• [Brief]:
Copy, in full, each line of the material that holds the word "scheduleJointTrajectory".

• [Dataset excerpt]:

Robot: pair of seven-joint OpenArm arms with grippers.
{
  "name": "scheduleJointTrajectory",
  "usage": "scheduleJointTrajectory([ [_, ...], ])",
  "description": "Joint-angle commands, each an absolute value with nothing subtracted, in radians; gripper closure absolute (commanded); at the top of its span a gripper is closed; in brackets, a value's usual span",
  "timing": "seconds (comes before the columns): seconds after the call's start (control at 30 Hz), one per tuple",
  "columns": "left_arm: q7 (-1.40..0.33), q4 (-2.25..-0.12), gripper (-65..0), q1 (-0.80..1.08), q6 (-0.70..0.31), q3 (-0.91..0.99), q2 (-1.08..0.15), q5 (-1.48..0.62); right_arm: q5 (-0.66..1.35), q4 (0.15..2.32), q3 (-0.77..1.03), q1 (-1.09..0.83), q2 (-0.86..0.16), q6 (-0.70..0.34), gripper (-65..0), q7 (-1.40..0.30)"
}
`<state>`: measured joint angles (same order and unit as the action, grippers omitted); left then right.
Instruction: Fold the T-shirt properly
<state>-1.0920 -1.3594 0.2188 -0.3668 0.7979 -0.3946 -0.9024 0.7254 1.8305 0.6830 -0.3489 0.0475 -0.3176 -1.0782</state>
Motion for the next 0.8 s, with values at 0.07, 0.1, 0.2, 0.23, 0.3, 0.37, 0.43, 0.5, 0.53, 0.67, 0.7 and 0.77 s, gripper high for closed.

• [Answer space]:
  "name": "scheduleJointTrajectory",
  "usage": "scheduleJointTrajectory([ [_, ...], ])",

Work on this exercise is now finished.